Saturday, 2 June 2012

Joust a minute, the gazebo's all wrong.

 

I'm in a foul mood.  No really, you've picked a bad time.  I've just had to put up the damned gazebo.

In a previous scribble on here, I pointed out how men tend not to follow instructions - or recipes. And yes, that includes me.  So I did the proper thing, I sourced the gazebo instruction putting-up sheets. It's because a few chums are decending tomorrow for a BBQ.  A peek at the weather forecast suggests we might miss the rain by about a quarter of an inch on the tele map.  But we are taking no chances, I was told.  So a spot of shelter is required in case of a short, sharp burst.

Now, we have two of these gazebo things; smallish and absolutely huge.  The huge one was bought prior to a larger family gathering one August; the cost of hiring one for a day was eye-wateringly staggering and buying one the same size in a B&Q sale to keep for ever and ever was cheaper.  I'd use it more but it's the size of Belgium and needs a minimum of six people to put it up. So out came the small one today and I proudly waved the instructions in a 'This'll be up in a jiffy, don't you worry' kind of way to my wife, wrestling with bunting.

Before I go any further, how did we get into this gazebo thing?  I mean when did gazebos become essential items? When the tent morph into the gazebo?  It's just a roof.  Well the one in our garden at the moment is. When did I sit in the garden and think to myself, 'This whole sitting out here experience would be dramatically improved if only I had a fabric roof over part of the garden.  Get a tent out darling and bring the scissors, while you're at it.'

I don't remember that.

Anyway I got all the bits out of the box, fabric, poles and a bag of plastic feet, pegs and joining bits.
I laid out all the poles, grouped as per size and with the makings of a smile on my face, turned to page one.  So I need eight of pole E, two of pole C,  six of A, so on and so forth.  A quick check of  the poles confirmed they had identifying stickers on them.  Some had the nueber 3, some 5 others 6. Eh?
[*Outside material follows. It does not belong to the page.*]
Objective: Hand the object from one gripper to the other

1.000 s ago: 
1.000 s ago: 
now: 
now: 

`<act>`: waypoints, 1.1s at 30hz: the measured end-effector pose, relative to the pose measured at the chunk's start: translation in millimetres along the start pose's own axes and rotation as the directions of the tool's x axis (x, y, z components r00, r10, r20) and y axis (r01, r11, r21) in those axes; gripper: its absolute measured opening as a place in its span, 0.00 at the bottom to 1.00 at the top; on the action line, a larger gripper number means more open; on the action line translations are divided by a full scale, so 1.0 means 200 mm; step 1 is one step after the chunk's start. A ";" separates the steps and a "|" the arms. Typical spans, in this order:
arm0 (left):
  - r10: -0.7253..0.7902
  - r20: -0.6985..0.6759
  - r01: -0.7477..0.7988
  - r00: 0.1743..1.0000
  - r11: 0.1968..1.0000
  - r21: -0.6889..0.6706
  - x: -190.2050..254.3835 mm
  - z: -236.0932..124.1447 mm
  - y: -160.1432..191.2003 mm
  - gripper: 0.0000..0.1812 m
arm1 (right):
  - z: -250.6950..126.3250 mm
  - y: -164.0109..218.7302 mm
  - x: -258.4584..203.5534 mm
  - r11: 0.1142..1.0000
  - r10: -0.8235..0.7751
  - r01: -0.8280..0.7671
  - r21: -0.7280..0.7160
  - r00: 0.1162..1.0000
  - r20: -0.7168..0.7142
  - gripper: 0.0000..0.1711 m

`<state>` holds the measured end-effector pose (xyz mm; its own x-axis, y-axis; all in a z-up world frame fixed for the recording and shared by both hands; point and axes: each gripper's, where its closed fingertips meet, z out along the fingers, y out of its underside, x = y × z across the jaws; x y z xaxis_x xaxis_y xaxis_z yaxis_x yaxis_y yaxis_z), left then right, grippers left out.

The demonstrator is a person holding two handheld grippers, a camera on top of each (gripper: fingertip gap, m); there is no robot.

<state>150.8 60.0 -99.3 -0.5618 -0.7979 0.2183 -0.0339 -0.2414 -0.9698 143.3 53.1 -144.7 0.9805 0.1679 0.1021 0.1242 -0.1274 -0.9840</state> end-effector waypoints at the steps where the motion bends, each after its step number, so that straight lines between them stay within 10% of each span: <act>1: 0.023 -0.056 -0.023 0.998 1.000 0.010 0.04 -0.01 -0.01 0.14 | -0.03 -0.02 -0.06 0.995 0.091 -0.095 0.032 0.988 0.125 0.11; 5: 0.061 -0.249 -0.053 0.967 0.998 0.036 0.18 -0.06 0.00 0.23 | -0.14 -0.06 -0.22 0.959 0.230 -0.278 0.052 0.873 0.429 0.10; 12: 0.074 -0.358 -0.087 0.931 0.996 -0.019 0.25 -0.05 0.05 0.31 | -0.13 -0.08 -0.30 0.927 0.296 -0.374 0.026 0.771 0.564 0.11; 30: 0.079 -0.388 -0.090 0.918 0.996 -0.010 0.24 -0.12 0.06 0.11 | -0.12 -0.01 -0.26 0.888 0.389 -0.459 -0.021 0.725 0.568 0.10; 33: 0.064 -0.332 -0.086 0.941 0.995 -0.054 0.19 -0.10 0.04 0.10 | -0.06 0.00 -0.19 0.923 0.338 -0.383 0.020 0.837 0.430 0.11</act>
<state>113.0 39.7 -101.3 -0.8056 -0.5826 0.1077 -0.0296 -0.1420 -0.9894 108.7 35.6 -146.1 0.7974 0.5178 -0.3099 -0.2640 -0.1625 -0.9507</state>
Check instructions.  I need eight of pole E, two of pole C,  six of...but the poles have got 3, 5, 6...

We'll move on...this went on for well over 20 minutes, I went back and forth to the garage to double check I'd got the right gazebo poles amongst the significant quantity of poles at my disposal.

Then the feared moment arrived.  Bunting in place, my wife distracted by my increasingly choice language grabs the instructions. She had in cracked in under 15 seconds.

'Well if you'd turned the page, you'd know.  Look!  You need eight of pole E which is 2, two of pole C which is 3, six of A which is 6.  It's obvious.'

'What..?'

'Look! Here!  The drawing...the letters are actually numbers...!'

If you're confused reading this then you have just a tiny indication of how I was feeling at the time - and yet it made perfect sense to my wife. Venus and Mars?

So anyway, we got the thing put up mid garden, only for her to decide that it really should be right in front of the patio doors.  So we crab-like walked this ridiculously flimsy, wobbly metal frame to the doors and secured it via the ropes into the garden.  It stood there, stripey and flouncy looking like a sad offcut from a jousting tournament. I double checked the instructions, so determined was I to get something positive out the farce of the one time I tried to do it properly.  My eye was drawn to the final words.

'Should not be used as a permanent dwelling.' Dear Lord, it's a tent with a mohawk. And they seriously chastise me for thnking of moving in.  I give up.  Still, at least the damn things finished.

'I'll put the kettle on, ' she said.

We both looked at the gazebo.  Pause...still looking.

'I can't get in. The gazebo roof is lower than the doors.  They won't open...perhaps we should move it back to.....'

I've had better Saturdays to be fair.

PS  Sunday June 3.  The weather map on the tele was wrong. It rained. We didn't get to use the gazebo.

1 comment:

  1. Feeling your pain Mike! It makes me wonder though with our British summertime how that thing can ever keep you wet and dry? Surely a sharp downpour and a prevailing wind would leave everyone soaked? You should have what we have down south - a permanent and pretty pergola!